= HOW TO COMPLETE THIS TASK =
Quote, without any change, the line that contains "of the **connector**" and all lines that follow it to the end of the data below.

SOURCE MATERIAL START

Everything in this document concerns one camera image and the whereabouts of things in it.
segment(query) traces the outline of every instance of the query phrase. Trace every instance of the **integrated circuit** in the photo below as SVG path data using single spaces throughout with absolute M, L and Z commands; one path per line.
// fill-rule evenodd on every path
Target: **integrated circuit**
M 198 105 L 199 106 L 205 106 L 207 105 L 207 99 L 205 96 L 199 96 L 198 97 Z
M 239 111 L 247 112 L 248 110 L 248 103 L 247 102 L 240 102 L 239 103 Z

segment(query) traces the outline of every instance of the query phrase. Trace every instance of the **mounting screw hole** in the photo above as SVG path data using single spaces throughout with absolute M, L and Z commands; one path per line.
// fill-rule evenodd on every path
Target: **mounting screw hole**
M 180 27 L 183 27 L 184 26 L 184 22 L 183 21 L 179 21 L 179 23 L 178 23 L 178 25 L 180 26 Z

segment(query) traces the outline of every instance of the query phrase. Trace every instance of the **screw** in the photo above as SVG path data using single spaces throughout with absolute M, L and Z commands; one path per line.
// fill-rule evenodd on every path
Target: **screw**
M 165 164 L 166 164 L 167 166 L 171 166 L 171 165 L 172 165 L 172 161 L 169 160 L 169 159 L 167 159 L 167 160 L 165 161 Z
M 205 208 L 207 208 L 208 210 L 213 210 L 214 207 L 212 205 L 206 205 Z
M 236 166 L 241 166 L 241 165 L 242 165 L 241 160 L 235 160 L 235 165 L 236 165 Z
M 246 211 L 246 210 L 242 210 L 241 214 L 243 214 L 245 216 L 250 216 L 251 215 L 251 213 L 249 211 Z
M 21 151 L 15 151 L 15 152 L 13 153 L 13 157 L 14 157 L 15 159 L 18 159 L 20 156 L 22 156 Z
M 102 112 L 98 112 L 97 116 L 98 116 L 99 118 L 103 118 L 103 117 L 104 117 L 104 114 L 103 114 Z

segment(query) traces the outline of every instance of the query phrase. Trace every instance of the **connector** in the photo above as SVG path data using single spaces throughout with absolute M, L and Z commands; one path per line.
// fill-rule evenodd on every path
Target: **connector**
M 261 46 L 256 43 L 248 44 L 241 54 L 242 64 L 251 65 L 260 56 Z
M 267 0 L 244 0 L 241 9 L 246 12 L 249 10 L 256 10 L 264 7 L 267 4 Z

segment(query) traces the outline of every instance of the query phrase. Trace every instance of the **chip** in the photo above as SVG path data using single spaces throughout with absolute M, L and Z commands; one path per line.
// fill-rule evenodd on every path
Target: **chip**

SOURCE MATERIAL END

= FINISHED TASK =
segment(query) traces the outline of every instance of the query phrase. Trace every instance of the **connector** in the photo above as SVG path data using single spaces throughout with absolute M, L and Z commands; one path per line.
// fill-rule evenodd on every path
Target: **connector**
M 261 46 L 256 43 L 248 44 L 241 54 L 242 64 L 251 65 L 260 56 Z
M 267 0 L 244 0 L 241 9 L 246 12 L 249 10 L 256 10 L 264 7 L 267 4 Z

segment(query) traces the outline of every instance of the query phrase. Trace every instance of the **chip** in the photo above as SVG path data using single spaces throughout with absolute M, L and Z commands; one path per line.
// fill-rule evenodd on every path
Target: **chip**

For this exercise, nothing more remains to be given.